EXTRACTED DATA:
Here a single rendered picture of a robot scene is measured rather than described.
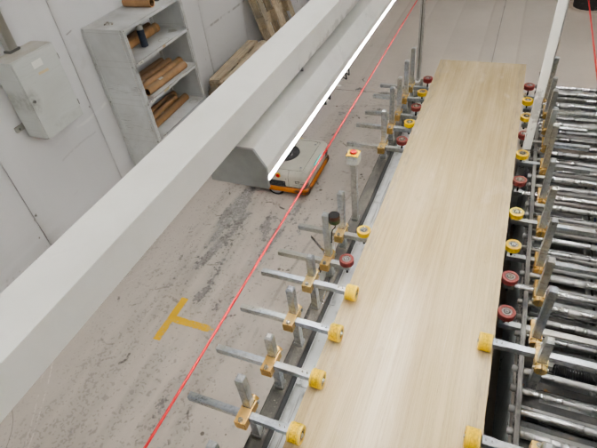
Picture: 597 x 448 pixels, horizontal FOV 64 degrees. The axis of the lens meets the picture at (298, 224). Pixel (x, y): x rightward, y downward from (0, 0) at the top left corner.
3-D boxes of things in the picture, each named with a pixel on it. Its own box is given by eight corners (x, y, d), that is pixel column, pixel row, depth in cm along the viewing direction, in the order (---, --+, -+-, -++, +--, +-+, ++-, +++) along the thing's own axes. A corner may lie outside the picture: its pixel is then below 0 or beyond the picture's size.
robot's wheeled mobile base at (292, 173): (243, 188, 469) (239, 166, 452) (270, 152, 511) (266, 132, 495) (308, 198, 446) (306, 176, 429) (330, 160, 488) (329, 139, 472)
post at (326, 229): (327, 276, 283) (321, 214, 251) (329, 272, 285) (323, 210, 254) (332, 277, 282) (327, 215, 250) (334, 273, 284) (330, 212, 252)
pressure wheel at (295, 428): (295, 420, 195) (290, 440, 194) (289, 420, 188) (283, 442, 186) (308, 424, 193) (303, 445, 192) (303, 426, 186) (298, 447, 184)
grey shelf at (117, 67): (139, 178, 506) (79, 28, 404) (183, 133, 567) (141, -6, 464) (173, 184, 491) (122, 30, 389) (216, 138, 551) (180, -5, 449)
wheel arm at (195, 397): (187, 401, 206) (186, 396, 204) (192, 393, 209) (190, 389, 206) (295, 438, 189) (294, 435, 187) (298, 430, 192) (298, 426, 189)
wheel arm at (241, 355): (216, 353, 223) (214, 348, 221) (219, 347, 225) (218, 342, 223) (317, 384, 206) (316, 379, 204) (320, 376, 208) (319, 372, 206)
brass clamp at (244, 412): (234, 427, 197) (232, 420, 193) (249, 397, 206) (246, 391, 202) (248, 431, 194) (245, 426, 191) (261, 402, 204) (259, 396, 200)
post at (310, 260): (313, 316, 271) (305, 257, 239) (314, 312, 273) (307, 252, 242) (319, 318, 270) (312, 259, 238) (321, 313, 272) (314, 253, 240)
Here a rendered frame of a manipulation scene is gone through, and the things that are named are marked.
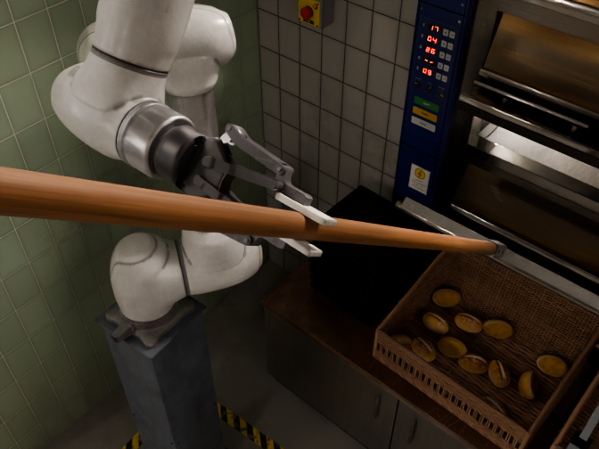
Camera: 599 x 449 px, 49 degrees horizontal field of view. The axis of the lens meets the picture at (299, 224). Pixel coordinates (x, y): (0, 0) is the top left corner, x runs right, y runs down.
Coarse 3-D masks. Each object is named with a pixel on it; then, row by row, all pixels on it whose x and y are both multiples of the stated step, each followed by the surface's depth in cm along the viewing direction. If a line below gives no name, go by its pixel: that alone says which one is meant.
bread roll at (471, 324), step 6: (456, 318) 231; (462, 318) 229; (468, 318) 228; (474, 318) 229; (456, 324) 232; (462, 324) 229; (468, 324) 228; (474, 324) 228; (480, 324) 228; (468, 330) 229; (474, 330) 228; (480, 330) 229
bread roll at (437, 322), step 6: (432, 312) 231; (426, 318) 230; (432, 318) 229; (438, 318) 228; (444, 318) 230; (426, 324) 230; (432, 324) 228; (438, 324) 228; (444, 324) 228; (432, 330) 229; (438, 330) 228; (444, 330) 228
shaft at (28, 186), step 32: (0, 192) 39; (32, 192) 41; (64, 192) 43; (96, 192) 46; (128, 192) 49; (160, 192) 52; (128, 224) 50; (160, 224) 52; (192, 224) 56; (224, 224) 59; (256, 224) 64; (288, 224) 69; (320, 224) 75; (352, 224) 83
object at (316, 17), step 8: (304, 0) 214; (312, 0) 212; (320, 0) 210; (328, 0) 212; (312, 8) 214; (320, 8) 212; (328, 8) 214; (312, 16) 215; (320, 16) 214; (328, 16) 216; (312, 24) 217; (320, 24) 216; (328, 24) 219
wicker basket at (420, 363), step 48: (432, 288) 236; (480, 288) 233; (528, 288) 220; (384, 336) 213; (432, 336) 230; (480, 336) 230; (576, 336) 215; (432, 384) 209; (480, 384) 216; (480, 432) 204; (528, 432) 188
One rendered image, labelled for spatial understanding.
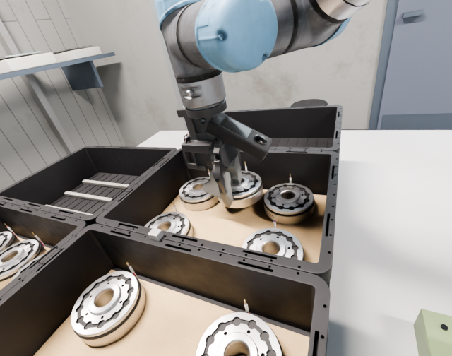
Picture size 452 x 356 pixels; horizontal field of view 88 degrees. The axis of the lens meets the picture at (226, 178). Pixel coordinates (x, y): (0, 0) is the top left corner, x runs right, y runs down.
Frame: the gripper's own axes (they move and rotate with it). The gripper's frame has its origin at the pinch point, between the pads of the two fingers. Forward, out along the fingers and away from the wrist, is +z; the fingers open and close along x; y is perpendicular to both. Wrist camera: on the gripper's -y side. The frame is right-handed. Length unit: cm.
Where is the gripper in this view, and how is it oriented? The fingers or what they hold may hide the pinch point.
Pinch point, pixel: (235, 195)
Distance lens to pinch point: 50.4
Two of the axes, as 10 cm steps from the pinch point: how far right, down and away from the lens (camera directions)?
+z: 1.8, 8.2, 5.5
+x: -3.8, 5.7, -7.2
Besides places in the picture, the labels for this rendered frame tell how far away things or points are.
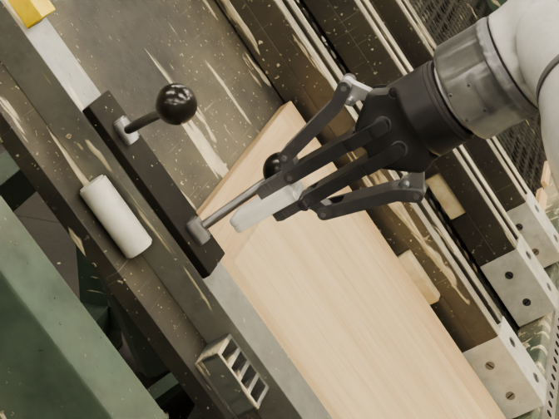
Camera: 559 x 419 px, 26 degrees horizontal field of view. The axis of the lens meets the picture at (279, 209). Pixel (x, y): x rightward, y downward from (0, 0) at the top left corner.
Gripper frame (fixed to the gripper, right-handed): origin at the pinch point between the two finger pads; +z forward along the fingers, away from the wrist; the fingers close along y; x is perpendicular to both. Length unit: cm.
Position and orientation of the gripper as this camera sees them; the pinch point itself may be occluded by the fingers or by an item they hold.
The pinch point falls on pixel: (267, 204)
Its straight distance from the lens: 110.2
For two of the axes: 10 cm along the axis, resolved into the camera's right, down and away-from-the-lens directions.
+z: -7.9, 4.4, 4.3
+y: 5.6, 8.0, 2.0
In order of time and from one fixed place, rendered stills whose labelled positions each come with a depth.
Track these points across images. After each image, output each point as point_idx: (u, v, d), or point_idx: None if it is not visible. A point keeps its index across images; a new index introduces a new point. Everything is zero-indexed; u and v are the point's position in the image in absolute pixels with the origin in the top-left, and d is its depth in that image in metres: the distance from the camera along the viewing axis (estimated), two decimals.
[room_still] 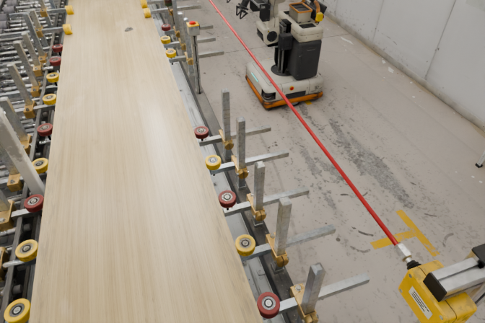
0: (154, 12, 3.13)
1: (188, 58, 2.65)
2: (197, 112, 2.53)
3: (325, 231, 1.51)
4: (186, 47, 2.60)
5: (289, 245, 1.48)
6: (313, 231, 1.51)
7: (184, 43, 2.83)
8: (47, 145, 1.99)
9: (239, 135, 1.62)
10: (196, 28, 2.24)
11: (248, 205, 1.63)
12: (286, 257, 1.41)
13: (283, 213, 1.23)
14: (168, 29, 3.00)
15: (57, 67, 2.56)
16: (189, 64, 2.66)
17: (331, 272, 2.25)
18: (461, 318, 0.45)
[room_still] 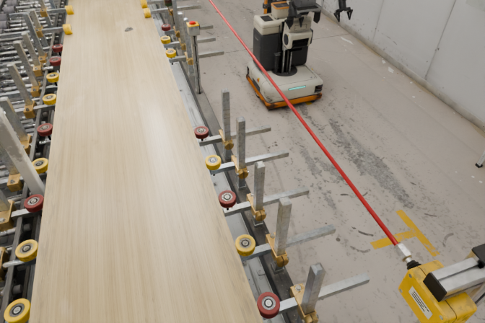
0: (154, 12, 3.13)
1: (188, 58, 2.65)
2: (197, 112, 2.53)
3: (325, 231, 1.51)
4: (186, 47, 2.60)
5: (289, 245, 1.48)
6: (313, 231, 1.51)
7: (184, 43, 2.83)
8: (47, 145, 1.99)
9: (239, 135, 1.62)
10: (196, 28, 2.24)
11: (248, 205, 1.63)
12: (286, 257, 1.41)
13: (283, 213, 1.23)
14: (168, 29, 3.00)
15: (57, 67, 2.56)
16: (189, 64, 2.66)
17: (331, 272, 2.25)
18: (461, 318, 0.45)
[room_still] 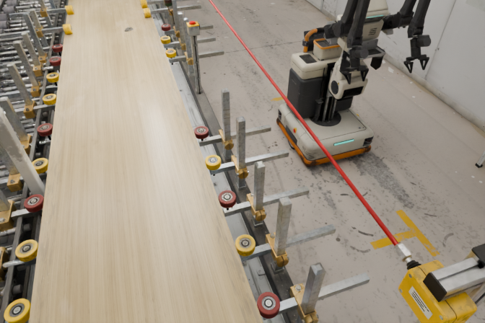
0: (154, 12, 3.13)
1: (188, 58, 2.65)
2: (197, 112, 2.53)
3: (325, 231, 1.51)
4: (186, 47, 2.60)
5: (289, 245, 1.48)
6: (313, 231, 1.51)
7: (184, 43, 2.83)
8: (47, 145, 1.99)
9: (239, 135, 1.62)
10: (196, 28, 2.24)
11: (248, 205, 1.63)
12: (286, 257, 1.41)
13: (283, 213, 1.23)
14: (168, 29, 3.00)
15: (57, 67, 2.56)
16: (189, 64, 2.66)
17: (331, 272, 2.25)
18: (461, 318, 0.45)
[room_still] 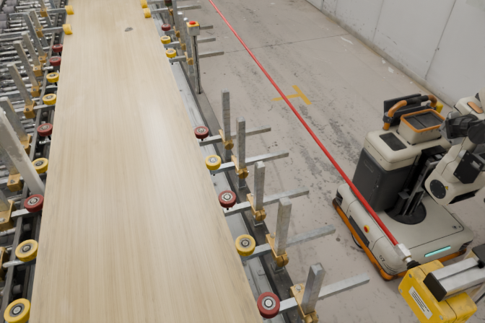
0: (154, 12, 3.13)
1: (188, 58, 2.65)
2: (197, 112, 2.53)
3: (325, 231, 1.51)
4: (186, 47, 2.60)
5: (289, 245, 1.48)
6: (313, 231, 1.51)
7: (184, 43, 2.83)
8: (47, 145, 1.99)
9: (239, 135, 1.62)
10: (196, 28, 2.24)
11: (248, 205, 1.63)
12: (286, 257, 1.41)
13: (283, 213, 1.23)
14: (168, 29, 3.00)
15: (57, 67, 2.56)
16: (189, 64, 2.66)
17: (331, 272, 2.25)
18: (461, 318, 0.45)
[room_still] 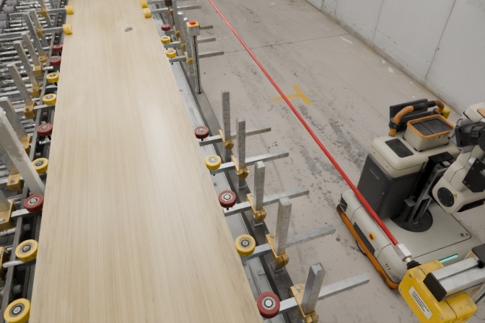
0: (154, 12, 3.13)
1: (188, 58, 2.65)
2: (197, 112, 2.53)
3: (325, 231, 1.51)
4: (186, 47, 2.60)
5: (289, 245, 1.48)
6: (313, 231, 1.51)
7: (184, 43, 2.83)
8: (47, 145, 1.99)
9: (239, 135, 1.62)
10: (196, 28, 2.24)
11: (248, 205, 1.63)
12: (286, 257, 1.41)
13: (283, 213, 1.23)
14: (168, 29, 3.00)
15: (57, 67, 2.56)
16: (189, 64, 2.66)
17: (331, 272, 2.25)
18: (461, 318, 0.45)
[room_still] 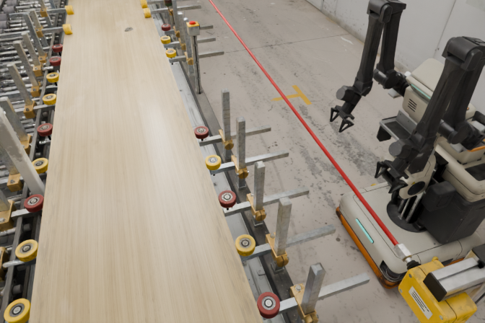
0: (154, 12, 3.13)
1: (188, 58, 2.65)
2: (197, 112, 2.53)
3: (325, 231, 1.51)
4: (186, 47, 2.60)
5: (289, 245, 1.48)
6: (313, 231, 1.51)
7: (184, 43, 2.83)
8: (47, 145, 1.99)
9: (239, 135, 1.62)
10: (196, 28, 2.24)
11: (248, 205, 1.63)
12: (286, 257, 1.41)
13: (283, 213, 1.23)
14: (168, 29, 3.00)
15: (57, 67, 2.56)
16: (189, 64, 2.66)
17: (331, 272, 2.25)
18: (461, 318, 0.45)
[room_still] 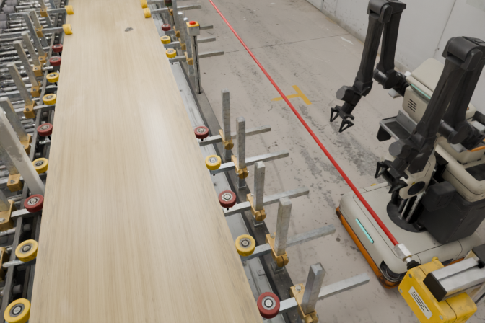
0: (154, 12, 3.13)
1: (188, 58, 2.65)
2: (197, 112, 2.53)
3: (325, 231, 1.51)
4: (186, 47, 2.60)
5: (289, 245, 1.48)
6: (313, 231, 1.51)
7: (184, 43, 2.83)
8: (47, 145, 1.99)
9: (239, 135, 1.62)
10: (196, 28, 2.24)
11: (248, 205, 1.63)
12: (286, 257, 1.41)
13: (283, 213, 1.23)
14: (168, 29, 3.00)
15: (57, 67, 2.56)
16: (189, 64, 2.66)
17: (331, 272, 2.25)
18: (461, 318, 0.45)
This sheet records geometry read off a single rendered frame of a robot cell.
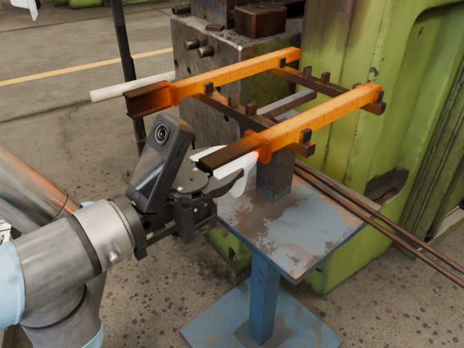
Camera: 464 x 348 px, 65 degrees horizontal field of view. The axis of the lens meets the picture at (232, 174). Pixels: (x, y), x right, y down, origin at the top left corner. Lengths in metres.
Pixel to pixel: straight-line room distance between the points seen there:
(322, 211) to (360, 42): 0.41
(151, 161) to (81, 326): 0.20
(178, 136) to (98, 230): 0.13
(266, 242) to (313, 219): 0.12
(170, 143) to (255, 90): 0.66
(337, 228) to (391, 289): 0.83
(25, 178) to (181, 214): 0.20
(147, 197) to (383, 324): 1.20
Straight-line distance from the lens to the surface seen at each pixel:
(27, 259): 0.41
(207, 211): 0.48
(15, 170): 0.51
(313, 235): 0.77
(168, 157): 0.40
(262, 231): 0.77
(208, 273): 1.52
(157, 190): 0.42
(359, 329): 1.46
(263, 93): 1.06
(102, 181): 2.07
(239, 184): 0.51
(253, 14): 1.00
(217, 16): 1.14
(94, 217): 0.42
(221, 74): 0.75
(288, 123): 0.58
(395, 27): 0.94
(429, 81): 1.31
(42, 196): 0.52
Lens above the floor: 1.21
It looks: 37 degrees down
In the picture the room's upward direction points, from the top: straight up
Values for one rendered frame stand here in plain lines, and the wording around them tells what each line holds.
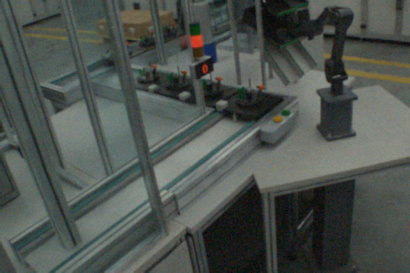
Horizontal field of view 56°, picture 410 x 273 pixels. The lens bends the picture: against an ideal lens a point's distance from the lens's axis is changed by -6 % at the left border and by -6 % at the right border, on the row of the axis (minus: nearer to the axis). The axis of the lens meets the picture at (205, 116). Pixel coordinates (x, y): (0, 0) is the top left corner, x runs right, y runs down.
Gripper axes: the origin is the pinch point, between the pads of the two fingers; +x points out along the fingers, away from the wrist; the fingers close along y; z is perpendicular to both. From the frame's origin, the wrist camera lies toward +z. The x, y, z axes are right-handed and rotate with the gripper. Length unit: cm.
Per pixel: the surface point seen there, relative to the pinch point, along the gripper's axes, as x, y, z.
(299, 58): 12.0, -17.3, -16.7
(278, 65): 8.9, 1.0, -16.7
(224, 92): 24.3, 27.9, -24.8
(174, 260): -34, 98, -65
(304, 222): 6, 3, -110
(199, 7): 84, -3, 23
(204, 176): -25, 75, -42
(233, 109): 5.6, 36.4, -30.0
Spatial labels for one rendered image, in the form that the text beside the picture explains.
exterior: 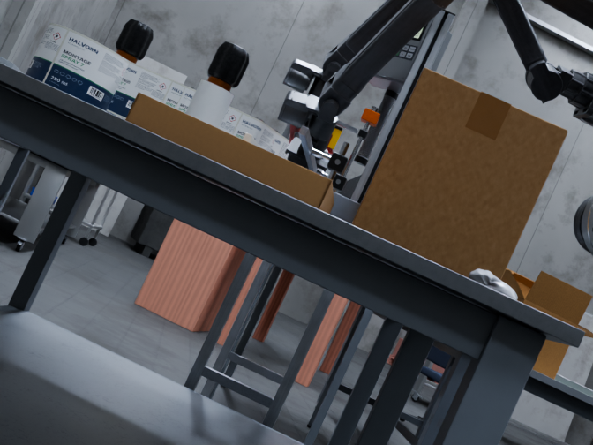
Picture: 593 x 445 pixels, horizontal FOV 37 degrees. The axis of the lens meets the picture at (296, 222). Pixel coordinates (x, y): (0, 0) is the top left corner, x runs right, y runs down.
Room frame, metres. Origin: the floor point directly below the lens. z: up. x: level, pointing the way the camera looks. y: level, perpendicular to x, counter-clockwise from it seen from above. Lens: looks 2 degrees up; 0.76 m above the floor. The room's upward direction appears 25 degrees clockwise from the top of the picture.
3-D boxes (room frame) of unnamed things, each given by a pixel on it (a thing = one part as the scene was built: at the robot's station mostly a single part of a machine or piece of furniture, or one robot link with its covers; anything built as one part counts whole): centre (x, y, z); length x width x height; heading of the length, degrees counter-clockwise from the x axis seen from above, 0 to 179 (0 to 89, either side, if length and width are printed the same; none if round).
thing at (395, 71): (2.32, -0.07, 1.38); 0.17 x 0.10 x 0.19; 51
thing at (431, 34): (2.26, -0.12, 1.17); 0.04 x 0.04 x 0.67; 86
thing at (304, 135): (1.93, 0.01, 0.96); 1.07 x 0.01 x 0.01; 176
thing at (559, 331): (2.11, 0.23, 0.82); 2.10 x 1.31 x 0.02; 176
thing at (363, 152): (2.38, -0.09, 1.18); 0.04 x 0.04 x 0.21
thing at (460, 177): (1.51, -0.21, 0.99); 0.30 x 0.24 x 0.27; 176
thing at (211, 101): (2.17, 0.31, 1.03); 0.09 x 0.09 x 0.30
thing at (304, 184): (1.23, 0.10, 0.85); 0.30 x 0.26 x 0.04; 176
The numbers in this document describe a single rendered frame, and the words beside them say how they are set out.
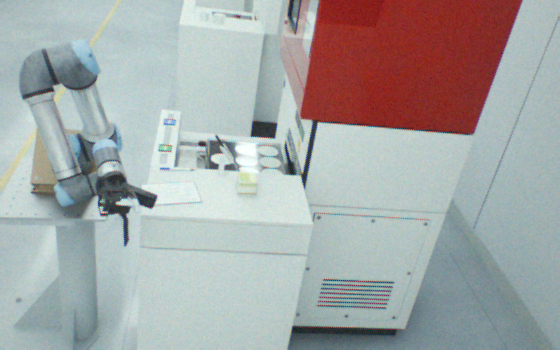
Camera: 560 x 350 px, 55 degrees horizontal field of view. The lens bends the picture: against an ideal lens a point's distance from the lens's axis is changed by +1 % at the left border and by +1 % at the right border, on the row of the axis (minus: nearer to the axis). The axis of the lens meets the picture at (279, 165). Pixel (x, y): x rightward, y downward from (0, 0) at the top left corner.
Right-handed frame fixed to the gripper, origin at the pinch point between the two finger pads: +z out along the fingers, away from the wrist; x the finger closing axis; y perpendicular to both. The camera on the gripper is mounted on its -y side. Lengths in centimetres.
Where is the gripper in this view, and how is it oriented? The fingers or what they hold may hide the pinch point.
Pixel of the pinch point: (134, 230)
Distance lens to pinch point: 158.7
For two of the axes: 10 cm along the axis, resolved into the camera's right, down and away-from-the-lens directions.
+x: 4.0, -7.1, -5.8
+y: -8.3, -0.2, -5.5
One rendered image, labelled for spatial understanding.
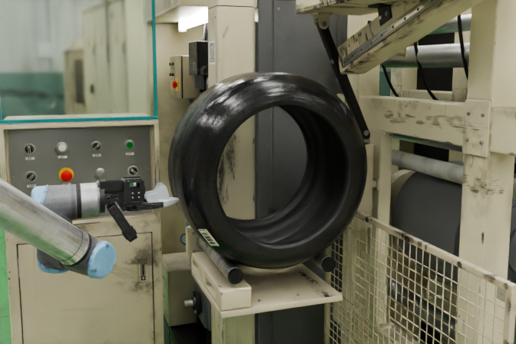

TASK STATEMENT: From the material above, copy exactly the lines between the line holding "Picture: 593 x" and the line holding "thing at (304, 184): (1.23, 0.10, 0.85);", inclusive, and only those.

OUTPUT OF THE EXERCISE:
Picture: 593 x 445 pixels, horizontal FOV 37 degrees. The axis of the lens meets the picture at (296, 222). Pixel coordinates (x, y): (0, 0) is the top left corner, x runs right, y runs down.
Room frame, metres. Origin: the floor point directly below the lens. z: up. x: level, pointing the way the camera looks. y: level, perpendicular to x, counter-clockwise from it seen from above. Lens: looks 2 degrees up; 0.76 m above the floor. The room's upward direction appears 25 degrees clockwise from the top of the picture.
3-D boxes (room frame) of unnamed things, each given by a pixel on it (a thing = one part as the scene was built: at the robot's station mostly a single part of a machine or piece of furniture, or one robot link with its covers; anything built as one part counts whole): centre (x, y, z); length x width x height; heading of the length, degrees counter-clockwise from the x axis seen from above, 0 to 179 (0 to 89, either side, if length and width are printed the same; none if round).
thing at (395, 71): (2.32, -0.07, 1.38); 0.17 x 0.10 x 0.19; 51
thing at (431, 34): (2.26, -0.12, 1.17); 0.04 x 0.04 x 0.67; 86
thing at (304, 135): (1.93, 0.01, 0.96); 1.07 x 0.01 x 0.01; 176
thing at (559, 331): (2.11, 0.23, 0.82); 2.10 x 1.31 x 0.02; 176
thing at (363, 152): (2.38, -0.09, 1.18); 0.04 x 0.04 x 0.21
thing at (460, 177): (1.51, -0.21, 0.99); 0.30 x 0.24 x 0.27; 176
thing at (211, 101): (2.17, 0.31, 1.03); 0.09 x 0.09 x 0.30
thing at (304, 184): (1.23, 0.10, 0.85); 0.30 x 0.26 x 0.04; 176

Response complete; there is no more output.